**What to do**
Where does the string "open" appear in the material? Copy each line that holds it.

Provided records Start Marker

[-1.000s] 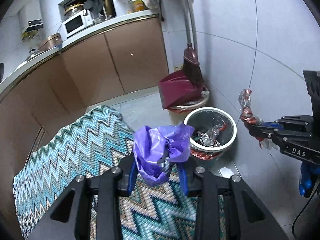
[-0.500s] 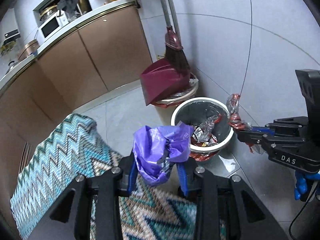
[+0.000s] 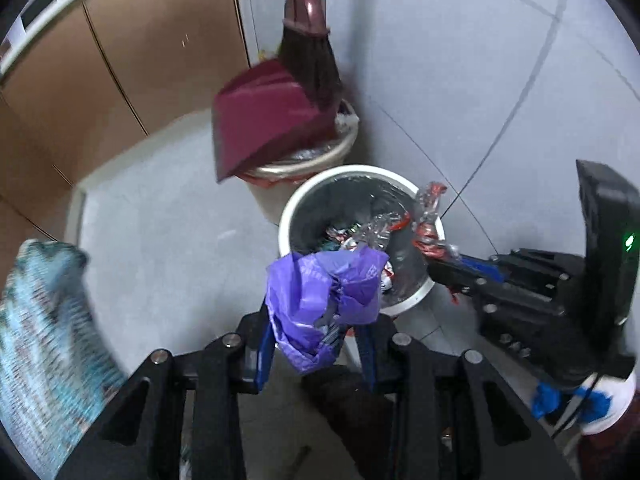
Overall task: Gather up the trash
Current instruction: 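Carry the purple wrapper and red plastic bag to the bin and release both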
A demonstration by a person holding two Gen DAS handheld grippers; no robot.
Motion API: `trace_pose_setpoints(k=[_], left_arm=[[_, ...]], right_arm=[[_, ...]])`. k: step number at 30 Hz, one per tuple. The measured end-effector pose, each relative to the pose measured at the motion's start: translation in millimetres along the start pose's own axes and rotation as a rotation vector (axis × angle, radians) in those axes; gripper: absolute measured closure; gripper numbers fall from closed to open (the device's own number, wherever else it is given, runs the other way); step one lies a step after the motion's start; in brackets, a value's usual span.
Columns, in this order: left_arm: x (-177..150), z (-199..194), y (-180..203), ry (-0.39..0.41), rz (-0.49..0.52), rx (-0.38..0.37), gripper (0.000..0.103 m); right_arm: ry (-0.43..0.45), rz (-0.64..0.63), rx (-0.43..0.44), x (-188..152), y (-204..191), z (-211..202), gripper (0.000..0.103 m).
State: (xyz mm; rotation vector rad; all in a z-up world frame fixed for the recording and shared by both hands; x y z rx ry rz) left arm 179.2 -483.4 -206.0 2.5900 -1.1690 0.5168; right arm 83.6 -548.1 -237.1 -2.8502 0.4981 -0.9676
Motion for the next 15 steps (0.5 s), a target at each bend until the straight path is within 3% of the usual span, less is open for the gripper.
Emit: trace_pose_setpoints(k=[5, 11, 15], left_arm=[[23, 46, 10, -0.055, -0.010, 0.009, 0.065], [41, 74, 14, -0.058, -0.084, -0.014, 0.051], [49, 66, 15, -0.026, -0.118, -0.043, 0.050]], right_arm=[[-0.069, 0.017, -0.060, 6, 26, 42, 0.090], [-0.099, 0.042, -0.089, 9, 48, 69, 0.052], [-0.092, 0.068, -0.104, 5, 53, 62, 0.051]])
Point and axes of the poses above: each gripper's, at about its wrist camera, not at the fingertips, and z roughly the way its jaws point, y to its right, x to its top, the point moved 7 cm from there along z, roughly the way its jaws point, and after that the axes turned 11 degrees about -z, right-handed, at the moved point
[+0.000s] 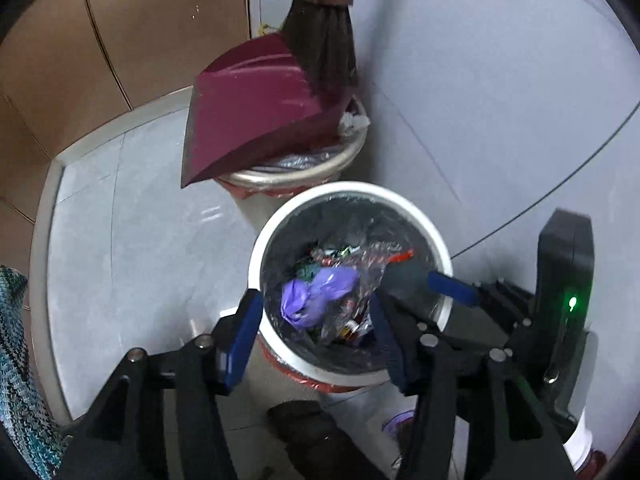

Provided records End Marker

**Written answer**
Motion API: `trace_pose_setpoints(k=[_], left_arm=[[_, ...]], right_arm=[[_, ...]])`. k: step number at 30 Hz, one per tuple. The measured end-effector pose, each relative to the pose measured at the motion's start: translation in millimetres along the start pose's own axes and rotation as a rotation vector (axis × angle, radians) in those axes; gripper: absolute measured closure; gripper numbers fall from closed to open (the device's own number, wherever else it is given, runs the other way); step one lies a step after the motion's start; in brackets, a value's usual span.
Motion for the next 15 steps (0.5 s), a target at each bend until the straight path is within 3% of the usual span, less is open for the gripper.

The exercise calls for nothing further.